A evolução mais recente mantém também uma trajetória positiva. Entre janeiro e maio de 2026, Portugal exportou para o Brasil quase 460 milhões de euros em mercadorias, valor que corresponde a um crescimento homólogo de 12,5%.
De igual modo, a posição brasileira assume particular expressão no relacionamento comercial de Portugal com o Mercosul. O Brasil concentra mais de 90% das exportações portuguesas destinadas aos países que integram o bloco sul-americano, constituindo o principal mercado português naquele espaço económico.
No âmbito do investimento estrangeiro, os indicadores apresentados pela CCILB mostram igualmente uma presença significativa do capital brasileiro em Portugal. Em junho de 2025, o Brasil representava 4,1% do stock de investimento direto estrangeiro no país, figurando entre as origens exteriores à União Europeia com maior peso.

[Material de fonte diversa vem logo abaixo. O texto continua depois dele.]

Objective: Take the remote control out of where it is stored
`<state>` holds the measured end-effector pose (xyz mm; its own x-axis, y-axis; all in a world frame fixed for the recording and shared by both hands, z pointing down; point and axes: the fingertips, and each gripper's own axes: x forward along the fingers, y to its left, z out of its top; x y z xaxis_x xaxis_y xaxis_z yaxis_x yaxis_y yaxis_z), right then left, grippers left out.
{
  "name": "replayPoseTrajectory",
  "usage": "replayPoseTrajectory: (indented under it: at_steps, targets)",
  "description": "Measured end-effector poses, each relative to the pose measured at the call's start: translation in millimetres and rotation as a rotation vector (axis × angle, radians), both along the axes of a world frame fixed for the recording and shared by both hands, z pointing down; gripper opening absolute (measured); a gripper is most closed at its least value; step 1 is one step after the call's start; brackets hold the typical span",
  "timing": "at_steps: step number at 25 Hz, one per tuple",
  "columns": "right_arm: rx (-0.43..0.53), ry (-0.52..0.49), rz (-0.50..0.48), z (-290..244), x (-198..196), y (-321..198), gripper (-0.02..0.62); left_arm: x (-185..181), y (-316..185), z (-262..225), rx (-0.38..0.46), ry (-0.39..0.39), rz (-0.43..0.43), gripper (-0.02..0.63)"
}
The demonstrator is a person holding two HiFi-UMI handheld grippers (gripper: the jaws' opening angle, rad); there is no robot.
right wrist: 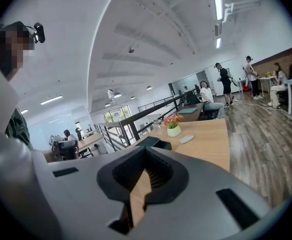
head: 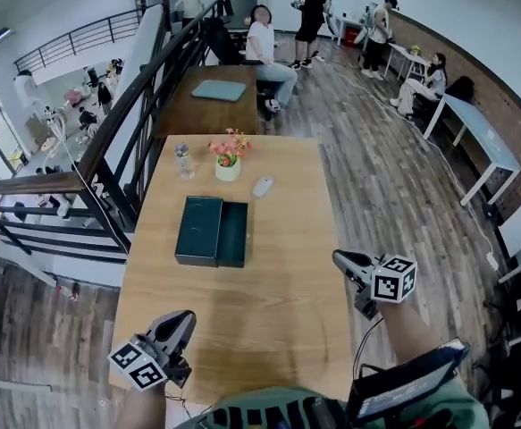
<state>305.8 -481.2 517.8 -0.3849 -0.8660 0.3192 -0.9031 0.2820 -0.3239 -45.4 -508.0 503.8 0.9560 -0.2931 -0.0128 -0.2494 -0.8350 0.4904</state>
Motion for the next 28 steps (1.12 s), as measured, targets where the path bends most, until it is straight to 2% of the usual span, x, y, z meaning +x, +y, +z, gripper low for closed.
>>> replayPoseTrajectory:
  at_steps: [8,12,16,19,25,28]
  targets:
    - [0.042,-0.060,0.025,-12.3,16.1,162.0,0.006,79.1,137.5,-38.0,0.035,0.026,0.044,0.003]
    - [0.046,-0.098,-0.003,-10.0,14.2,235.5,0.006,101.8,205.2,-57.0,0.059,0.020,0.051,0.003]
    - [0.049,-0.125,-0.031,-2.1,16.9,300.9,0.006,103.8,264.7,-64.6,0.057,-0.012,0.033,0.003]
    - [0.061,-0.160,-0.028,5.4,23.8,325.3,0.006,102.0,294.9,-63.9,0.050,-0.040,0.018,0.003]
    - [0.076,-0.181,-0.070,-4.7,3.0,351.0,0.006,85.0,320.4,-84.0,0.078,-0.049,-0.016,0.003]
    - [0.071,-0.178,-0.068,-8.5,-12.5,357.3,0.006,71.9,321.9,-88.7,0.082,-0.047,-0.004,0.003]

A dimensão destes fluxos comerciais e financeiros reforça a importância de uma relação empresarial estruturada entre os dois mercados, num contexto em que empresas portuguesas procuram oportunidades de internacionalização e parceiros no Brasil, enquanto investidores e empresas brasileiras encontram em Portugal uma plataforma de entrada no mercado europeu.
É neste espaço de ligação que se posiciona a CCILB, presidida por Otacílio Soares, através de uma rede de contactos empresariais, profissionais e institucionais com o objetivo de facilitar a criação de relações de cooperação e identificar novas oportunidades entre Portugal e Brasil.
Neste sentido, para as empresas interessadas em desenvolver negócios nos dois mercados, a integração numa rede bilateral pode permitir o contacto com outros agentes económicos e institucionais, bem como o acompanhamento de iniciativas destinadas a reforçar a cooperação luso-brasileira.